Cleistocactus serpens
Systematik
Ordnung: Nelkenartige (Caryophyllales)
Familie: Kakteengewächse (Cactaceae)
Unterfamilie: Cactoideae
Tribus: Trichocereeae
Gattung: Cleistocactus
Art: Cleistocactus serpens
Wissenschaftlicher Name
Cleistocactus serpens
(Kunth) F.A.C.Weber ex Rol.-Goss.

Cleistocactus serpens ist eine Pflanzenart in der Gattung Cleistocactus aus der Familie der Kakteengewächse (Cactaceae).

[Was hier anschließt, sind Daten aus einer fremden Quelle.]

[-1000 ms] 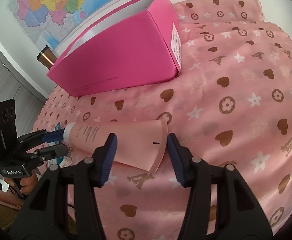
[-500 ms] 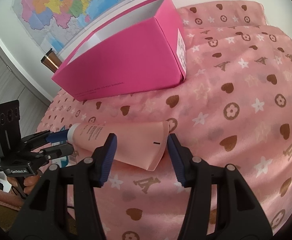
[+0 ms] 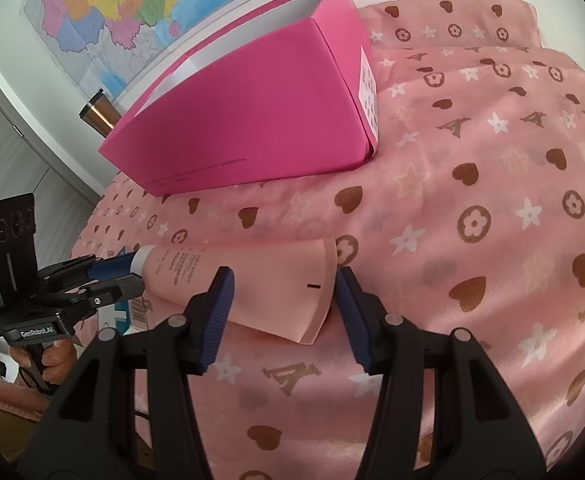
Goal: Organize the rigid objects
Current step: 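Lift the pink tube with the right gripper and carry it over the pink box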
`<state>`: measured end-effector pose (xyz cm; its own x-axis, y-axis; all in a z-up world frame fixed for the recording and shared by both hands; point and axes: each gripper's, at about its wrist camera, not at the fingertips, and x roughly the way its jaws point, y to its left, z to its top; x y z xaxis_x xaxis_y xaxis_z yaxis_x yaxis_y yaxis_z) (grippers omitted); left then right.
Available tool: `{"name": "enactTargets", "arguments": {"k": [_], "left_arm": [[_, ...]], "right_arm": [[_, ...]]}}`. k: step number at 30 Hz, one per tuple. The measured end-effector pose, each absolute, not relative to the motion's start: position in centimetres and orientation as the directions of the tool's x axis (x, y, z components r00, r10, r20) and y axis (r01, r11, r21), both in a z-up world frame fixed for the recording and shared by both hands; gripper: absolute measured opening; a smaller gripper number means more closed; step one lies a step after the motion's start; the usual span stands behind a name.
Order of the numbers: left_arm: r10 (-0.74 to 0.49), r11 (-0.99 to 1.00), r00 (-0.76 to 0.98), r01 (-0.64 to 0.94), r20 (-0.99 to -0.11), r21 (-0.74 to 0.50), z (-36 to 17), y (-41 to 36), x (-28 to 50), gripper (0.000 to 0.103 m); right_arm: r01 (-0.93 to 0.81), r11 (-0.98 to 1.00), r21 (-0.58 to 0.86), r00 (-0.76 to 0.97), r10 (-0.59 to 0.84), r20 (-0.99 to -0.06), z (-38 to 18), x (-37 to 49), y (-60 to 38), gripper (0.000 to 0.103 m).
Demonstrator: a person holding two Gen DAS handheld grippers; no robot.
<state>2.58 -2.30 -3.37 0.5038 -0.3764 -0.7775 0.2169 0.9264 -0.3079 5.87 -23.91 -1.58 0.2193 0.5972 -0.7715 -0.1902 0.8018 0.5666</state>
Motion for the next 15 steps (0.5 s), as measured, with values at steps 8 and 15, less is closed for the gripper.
{"name": "enactTargets", "arguments": {"k": [8, 15], "left_arm": [[-0.38, 0.925, 0.522, 0.228, -0.764, -0.304, -2.5, -2.5, 2.2, 0.045], [-0.379, 0.925, 0.562, 0.249, -0.736, -0.287, -0.8, -2.8, 2.3, 0.046]], "right_arm": [[-0.193, 0.805, 0.561, 0.243, 0.593, -0.767, -0.9, 5.8, -24.0, 0.055], [-0.214, 0.806, 0.552, 0.276, 0.592, -0.757, 0.5, 6.2, -24.2, 0.055]]}}
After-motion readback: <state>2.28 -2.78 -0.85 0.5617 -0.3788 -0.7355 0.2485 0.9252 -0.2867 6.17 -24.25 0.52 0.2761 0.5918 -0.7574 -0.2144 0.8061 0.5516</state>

Das Artepitheton serpens bedeutet ‚kriechend‘.

Beschreibung

Cleistocactus serpens wächst strauchig mit wenig verzweigten, anfangs aufrechten, später niederliegenden bis aufsteigenden, grünen Trieben und erreicht bei Durchmessern von 5 bis 7 Zentimetern Wuchshöhen von bis 2 Metern. Es sind 9 bis 11 abgerundete, schwach gehöckerte und V-förmig gefurchte Rippen vorhanden. Die Areolen stehen etwa 1 Zentimeter voneinander entfernt. Die 10 bis 20 Dornen sind braun bis grau und haben eine braune Spitze. Der Mitteldorn, der auch fehlen kann, manchmal sind bis zu zwei vorhanden, ist pfriemlich, abstehend und 2 bis 6 Zentimeter lang. An blühfähigen Trieben ist er kaum von den pfriemlichen bis nadelartigen oder borstigen, 0,5 bis 1,5 Zentimeter langen Randdornen zu unterscheiden.

Die meist schiefsaumigen, himbeerroten Blüten erscheinen seitlich in der Nähe der Triebspitzen. Sie sind 5 bis 7 Zentimeter lang und weisen Durchmesser von bis 2,5 Zentimetern auf. Ihr Perikarpell und die Blütenröhre sind locker braun bewollt. Die kugelförmigen, grünlich gelben Früchte erreichen Durchmesser von 2 bis 3 Zentimetern.

Systematik und Verbreitung

Cleistocactus serpens ist in den peruanischen Regionen Piura und Lambayeque verbreitet. Die Erstbeschreibung als Cactus serpens erfolgte 1823 durch Karl Sigismund Kunth.[1] Robert Roland-Gosselin stellte sie 1904 in die Gattung Cleistocactus.[2]

Nachweise

Literatur

Einzelnachweise

  1. Nova Genera et Species Plantarum. Band 6, 1823, S. 68–69, (online).
  2. Bulletin de la Société Centrale d'Agriculture, d'Horticulture et d'Acclimatation de Nice. Band 44, Nummer 1, 1904, S. 39.